When you combine machine learning and link analysis, you get mutual reinforcement. For example, you can train a machine learning model to recognize and block payments from rapidly expanding networks. This will prevent fraudsters from using many accounts at once. There are a lot of such examples.
To buy or to build your own fraud protection?
Before you start building your fraud detection system, you need to answer a few questions. This is necessary to understand whether your business needs it.
Is identifying fraudsters one of the core competencies of your business?
You must understand that the creation of a system like this is a costly and complex thing. It is not enough just to create a system; you also need to constantly maintain it.
Before thinking about creating a fraud protection system, answer yourself the following questions:
- Does the ability to predict risks accurately determine your business?
- Does this system extent with the systems and skills you already have naturally?
- Is your business so unique that the only solution is to create a fraud protection system in-house??
- Is there any normative reason that compels you to create this in-house??
- Will such a system become your competitive advantage?
If you answered “Yes” to a couple of these questions, this is already a good reason to consider building your own system.
Do you have enough data?
General information is not enough for creating a fraud protection system. For the system to work as efficiently as possible, you should have enough data within the company that is the most accurate.
Working only with experts
Besides, you should understand that such a task as protection against fraud should be entrusted to a team of experienced specialists. Our team has experience in combining the ability to transform information into proven functions and build robust and scalable systems.

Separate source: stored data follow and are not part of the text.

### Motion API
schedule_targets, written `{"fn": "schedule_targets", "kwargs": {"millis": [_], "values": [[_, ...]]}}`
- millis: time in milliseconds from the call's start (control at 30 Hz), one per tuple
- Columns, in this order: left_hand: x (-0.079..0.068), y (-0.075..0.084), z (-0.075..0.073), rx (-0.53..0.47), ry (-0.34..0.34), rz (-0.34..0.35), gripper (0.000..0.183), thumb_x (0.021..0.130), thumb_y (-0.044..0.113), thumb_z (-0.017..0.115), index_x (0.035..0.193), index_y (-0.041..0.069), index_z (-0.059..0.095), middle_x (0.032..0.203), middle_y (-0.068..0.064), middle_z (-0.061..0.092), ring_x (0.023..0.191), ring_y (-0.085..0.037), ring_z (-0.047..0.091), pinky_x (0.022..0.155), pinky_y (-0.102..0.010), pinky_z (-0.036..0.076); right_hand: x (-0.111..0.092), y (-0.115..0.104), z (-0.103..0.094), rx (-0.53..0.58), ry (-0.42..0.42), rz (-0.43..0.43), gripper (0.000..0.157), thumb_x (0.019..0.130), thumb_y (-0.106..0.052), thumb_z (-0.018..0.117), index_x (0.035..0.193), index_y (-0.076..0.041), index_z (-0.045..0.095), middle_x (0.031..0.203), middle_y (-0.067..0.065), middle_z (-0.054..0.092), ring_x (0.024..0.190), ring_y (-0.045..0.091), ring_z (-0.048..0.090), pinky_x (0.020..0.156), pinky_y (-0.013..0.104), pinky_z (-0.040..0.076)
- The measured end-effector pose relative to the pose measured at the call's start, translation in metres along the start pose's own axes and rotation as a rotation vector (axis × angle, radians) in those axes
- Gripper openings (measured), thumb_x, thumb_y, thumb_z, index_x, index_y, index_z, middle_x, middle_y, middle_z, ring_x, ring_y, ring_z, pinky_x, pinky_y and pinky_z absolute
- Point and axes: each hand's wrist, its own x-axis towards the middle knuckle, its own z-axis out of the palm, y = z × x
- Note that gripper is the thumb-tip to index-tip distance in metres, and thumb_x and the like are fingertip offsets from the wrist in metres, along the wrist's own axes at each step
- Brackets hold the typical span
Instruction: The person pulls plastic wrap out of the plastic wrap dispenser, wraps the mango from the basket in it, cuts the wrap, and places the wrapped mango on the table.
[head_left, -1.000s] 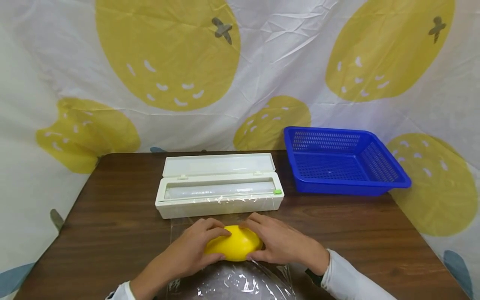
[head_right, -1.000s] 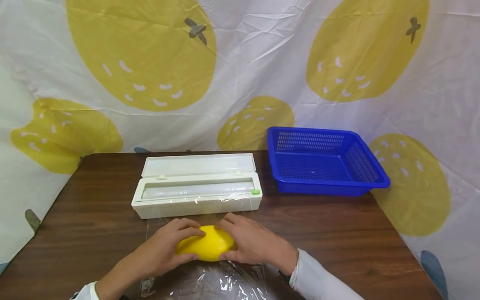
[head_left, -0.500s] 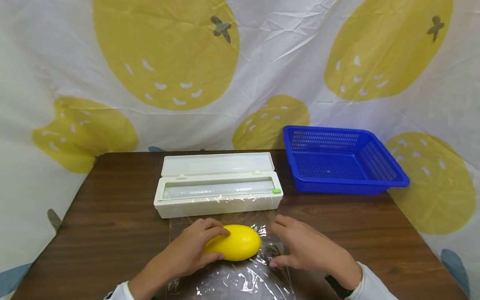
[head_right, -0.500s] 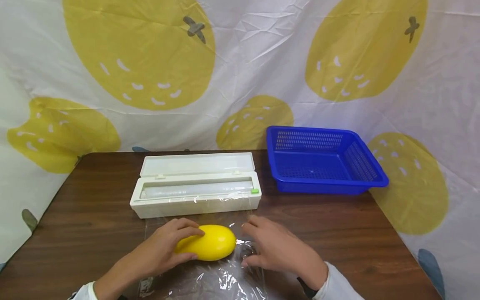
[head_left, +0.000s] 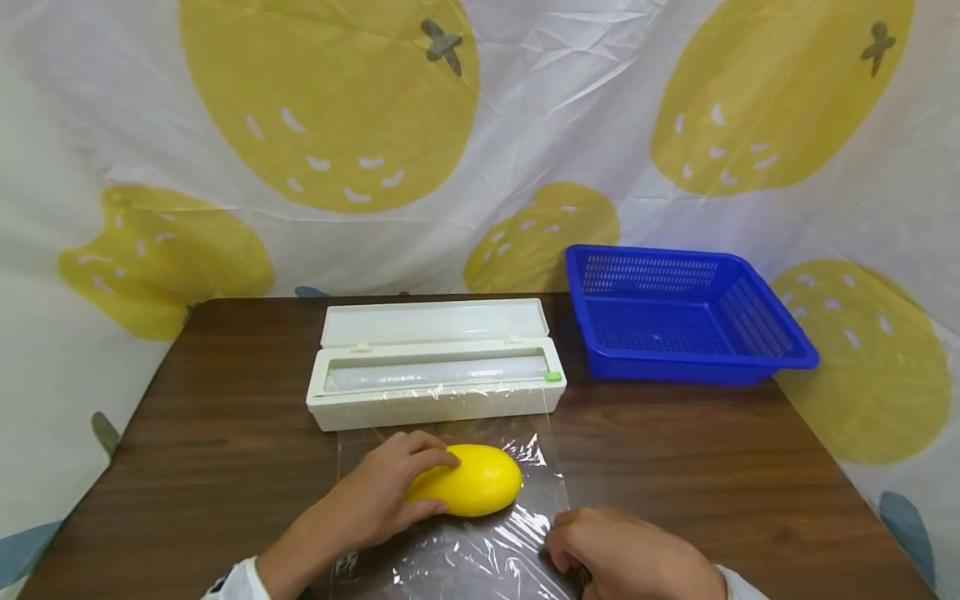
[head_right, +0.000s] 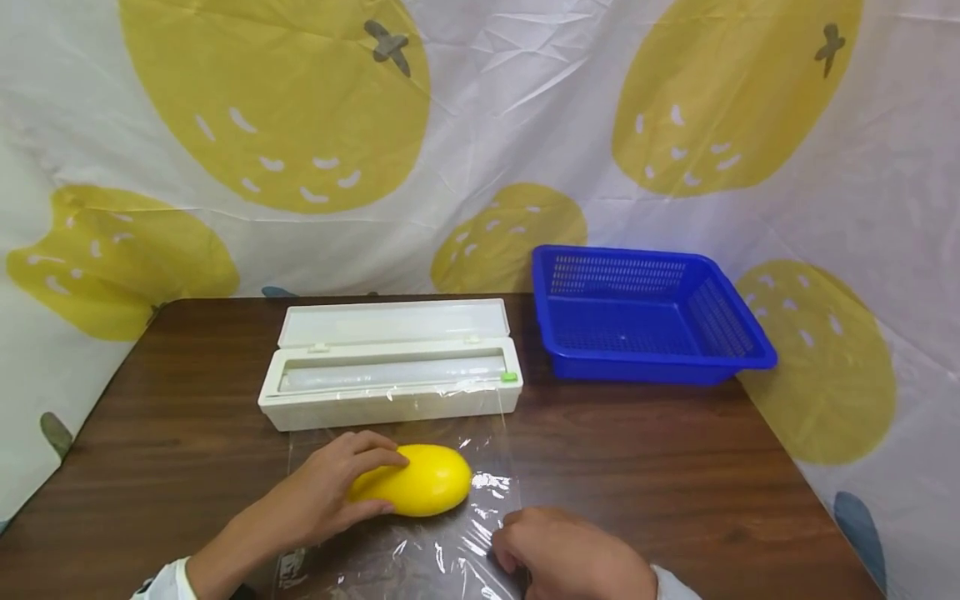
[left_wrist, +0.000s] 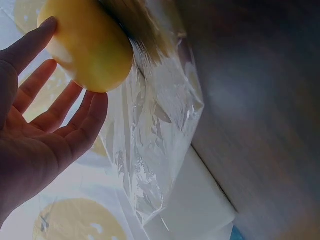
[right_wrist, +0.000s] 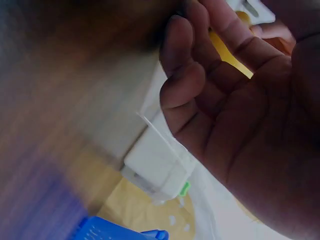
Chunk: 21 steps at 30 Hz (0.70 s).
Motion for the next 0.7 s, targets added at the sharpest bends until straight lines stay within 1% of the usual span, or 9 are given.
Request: {"fn": "schedule_targets", "kwargs": {"millis": [100, 267, 433, 533, 567, 633, 700], "values": [[0.000, 0.000, 0.000, -0.005, -0.008, -0.010, 0.046, 0.081, 0.032, 0.084, 0.123, 0.017, 0.069, 0.127, -0.006, 0.064, 0.114, -0.025, 0.061, 0.096, -0.049, 0.053, 0.002, 0.000, 0.001, 0.026, -0.014, 0.012, 0.036, 0.063, -0.001, 0.078, 0.072, -0.029, 0.057, 0.067, -0.019, 0.047, 0.056, -0.001, 0.040, 0.049, 0.018, 0.031], [0.001, 0.001, -0.001, -0.016, -0.027, -0.029, 0.046, 0.082, 0.031, 0.084, 0.123, 0.017, 0.069, 0.127, -0.007, 0.064, 0.116, -0.026, 0.061, 0.096, -0.051, 0.053, 0.003, 0.000, 0.002, 0.067, -0.028, 0.031, 0.034, 0.065, -0.002, 0.077, 0.068, -0.029, 0.056, 0.062, -0.020, 0.042, 0.054, -0.001, 0.038, 0.046, 0.020, 0.028], [0.001, 0.001, -0.002, -0.018, -0.029, -0.038, 0.046, 0.082, 0.031, 0.084, 0.122, 0.016, 0.070, 0.127, -0.007, 0.064, 0.116, -0.026, 0.061, 0.096, -0.051, 0.053, 0.002, -0.001, 0.002, 0.057, -0.010, 0.002, 0.036, 0.065, 0.000, 0.077, 0.064, -0.026, 0.053, 0.060, -0.020, 0.036, 0.053, -0.002, 0.036, 0.045, 0.019, 0.025], [0.000, 0.001, -0.001, -0.017, -0.017, -0.028, 0.046, 0.081, 0.031, 0.084, 0.122, 0.016, 0.070, 0.126, -0.007, 0.064, 0.115, -0.026, 0.061, 0.096, -0.051, 0.053, 0.001, -0.003, -0.001, 0.036, 0.021, -0.046, 0.035, 0.065, 0.004, 0.073, 0.063, -0.024, 0.051, 0.060, -0.019, 0.034, 0.054, -0.003, 0.035, 0.046, 0.017, 0.025], [0.000, 0.001, -0.001, -0.015, -0.013, -0.023, 0.046, 0.081, 0.031, 0.084, 0.122, 0.016, 0.070, 0.126, -0.007, 0.064, 0.115, -0.026, 0.061, 0.096, -0.051, 0.053, 0.001, -0.005, -0.003, 0.030, 0.027, -0.055, 0.035, 0.066, 0.004, 0.072, 0.064, -0.024, 0.052, 0.061, -0.019, 0.036, 0.055, -0.003, 0.035, 0.047, 0.016, 0.027], [0.000, 0.000, -0.001, -0.010, -0.006, -0.015, 0.046, 0.081, 0.032, 0.084, 0.122, 0.016, 0.070, 0.126, -0.007, 0.064, 0.115, -0.026, 0.061, 0.096, -0.050, 0.053, 0.000, -0.010, -0.010, 0.021, 0.037, -0.064, 0.033, 0.072, 0.004, 0.070, 0.068, -0.026, 0.056, 0.065, -0.020, 0.041, 0.058, -0.004, 0.039, 0.051, 0.015, 0.032], [0.000, -0.001, 0.000, -0.004, -0.002, -0.005, 0.046, 0.081, 0.032, 0.084, 0.122, 0.017, 0.070, 0.126, -0.007, 0.064, 0.114, -0.026, 0.061, 0.095, -0.050, 0.053, 0.000, -0.015, -0.020, 0.001, 0.068, -0.098, 0.031, 0.076, 0.004, 0.069, 0.075, -0.027, 0.061, 0.072, -0.020, 0.050, 0.063, -0.005, 0.045, 0.056, 0.012, 0.038]]}}
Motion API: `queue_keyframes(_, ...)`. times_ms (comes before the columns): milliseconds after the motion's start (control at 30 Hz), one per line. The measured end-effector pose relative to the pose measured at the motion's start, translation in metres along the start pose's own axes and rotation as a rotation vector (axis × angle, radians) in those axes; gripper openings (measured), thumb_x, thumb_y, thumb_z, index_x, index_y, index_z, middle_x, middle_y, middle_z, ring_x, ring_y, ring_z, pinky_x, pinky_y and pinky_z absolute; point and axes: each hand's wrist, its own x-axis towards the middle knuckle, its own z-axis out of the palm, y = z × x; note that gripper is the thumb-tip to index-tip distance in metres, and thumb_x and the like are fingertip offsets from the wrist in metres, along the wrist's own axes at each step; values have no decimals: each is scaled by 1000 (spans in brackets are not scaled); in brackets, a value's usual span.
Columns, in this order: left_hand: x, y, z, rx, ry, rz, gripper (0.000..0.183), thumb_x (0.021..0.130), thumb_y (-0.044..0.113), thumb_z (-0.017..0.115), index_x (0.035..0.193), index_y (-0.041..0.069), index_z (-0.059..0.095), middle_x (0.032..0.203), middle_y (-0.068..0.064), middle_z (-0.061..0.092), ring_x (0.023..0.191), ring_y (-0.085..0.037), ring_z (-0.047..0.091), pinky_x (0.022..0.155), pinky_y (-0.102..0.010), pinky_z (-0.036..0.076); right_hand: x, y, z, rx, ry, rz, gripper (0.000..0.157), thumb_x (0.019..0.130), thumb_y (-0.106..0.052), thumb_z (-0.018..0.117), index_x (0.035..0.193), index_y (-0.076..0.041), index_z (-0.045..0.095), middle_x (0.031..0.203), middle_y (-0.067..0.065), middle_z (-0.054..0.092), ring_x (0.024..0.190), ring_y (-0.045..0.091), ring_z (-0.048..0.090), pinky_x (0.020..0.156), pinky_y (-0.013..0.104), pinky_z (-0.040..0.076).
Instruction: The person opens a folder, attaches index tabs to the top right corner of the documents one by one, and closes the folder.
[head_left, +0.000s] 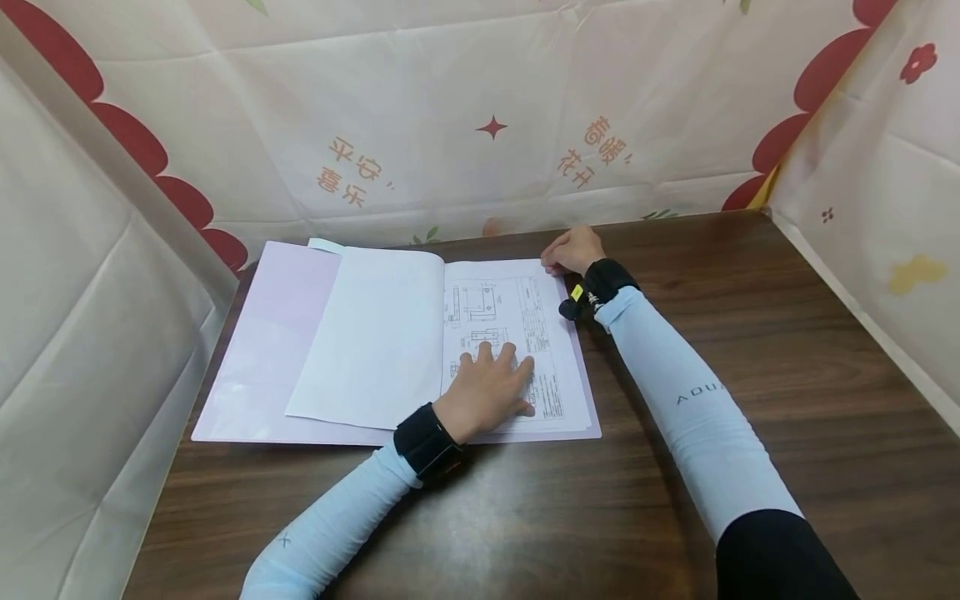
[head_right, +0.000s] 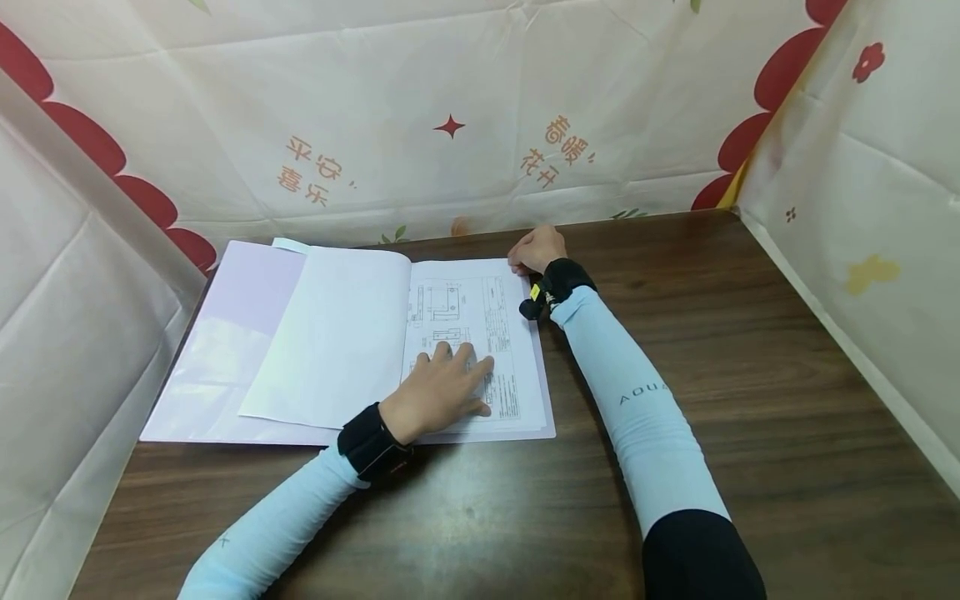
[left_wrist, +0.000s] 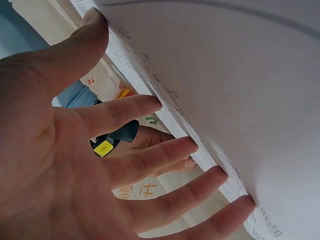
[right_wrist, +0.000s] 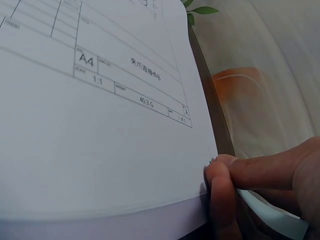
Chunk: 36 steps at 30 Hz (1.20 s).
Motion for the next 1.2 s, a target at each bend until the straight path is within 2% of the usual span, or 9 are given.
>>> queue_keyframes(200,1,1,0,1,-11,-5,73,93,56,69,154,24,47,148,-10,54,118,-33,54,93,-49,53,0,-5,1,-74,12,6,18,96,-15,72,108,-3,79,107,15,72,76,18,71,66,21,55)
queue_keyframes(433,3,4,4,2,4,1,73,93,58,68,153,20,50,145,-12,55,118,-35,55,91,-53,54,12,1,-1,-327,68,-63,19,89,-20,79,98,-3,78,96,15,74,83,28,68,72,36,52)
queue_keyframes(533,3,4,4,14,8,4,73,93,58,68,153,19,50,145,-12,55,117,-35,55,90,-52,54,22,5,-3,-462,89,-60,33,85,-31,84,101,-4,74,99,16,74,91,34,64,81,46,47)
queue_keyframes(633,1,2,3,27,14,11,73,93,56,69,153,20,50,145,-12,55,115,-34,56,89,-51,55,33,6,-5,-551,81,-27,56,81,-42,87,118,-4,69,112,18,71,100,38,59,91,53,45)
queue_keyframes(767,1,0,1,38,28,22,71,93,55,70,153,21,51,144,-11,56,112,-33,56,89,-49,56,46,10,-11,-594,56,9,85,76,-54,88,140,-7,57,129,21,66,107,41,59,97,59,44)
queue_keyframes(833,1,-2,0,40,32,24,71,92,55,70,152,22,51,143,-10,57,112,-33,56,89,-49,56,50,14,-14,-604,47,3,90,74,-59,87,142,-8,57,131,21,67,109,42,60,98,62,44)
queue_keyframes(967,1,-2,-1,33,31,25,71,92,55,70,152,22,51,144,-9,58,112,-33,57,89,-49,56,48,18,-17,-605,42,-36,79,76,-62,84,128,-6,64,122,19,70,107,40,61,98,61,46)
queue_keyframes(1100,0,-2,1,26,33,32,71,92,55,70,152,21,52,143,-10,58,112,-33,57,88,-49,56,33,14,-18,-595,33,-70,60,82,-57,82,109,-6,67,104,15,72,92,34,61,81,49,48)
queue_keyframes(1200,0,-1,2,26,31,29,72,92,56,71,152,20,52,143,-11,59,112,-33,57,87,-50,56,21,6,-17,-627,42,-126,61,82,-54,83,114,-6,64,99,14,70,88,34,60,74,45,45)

Besides all the above, you must be sure that your budget will allow not only creating but also developing the system, as well as constantly finding new specialists.
Extra services
Credit card fraud is not the only type of fraudulent activity. DeARM can also be successfully used for the following tasks:
Account takeover protection.
This is a combination of data analysis and discovery, as well as security checks, to protect the account from constant hacking attempts.
Network analysis.
It is an instant creation of graphical networks that show connections between objects in databases. Such an analysis is needed for them to predict machine learning as well as analyze the investigations.
Marketplace fraud.
A combination of threat analysis methods for all participants in the trade process: from the seller to the courier.
Authentication and Acceptance.
Everything is simple here. For payments to be successful, you must be sure that your system can accept them without any problems.
General datasets.
Analysis of fraud between similar businesses. This thing helps to understand that there were fraudulent activities of a similar nature in different enterprises. This is confidential data that is transmitted only through third parties. It can be a phone number, email, or a payment method.
The methods of fraudsters are constantly evolving, so the schemes for eliminating them should also be different. You must understand that this is a constant investment and a lot of work. Which, but, can take your business to new heights.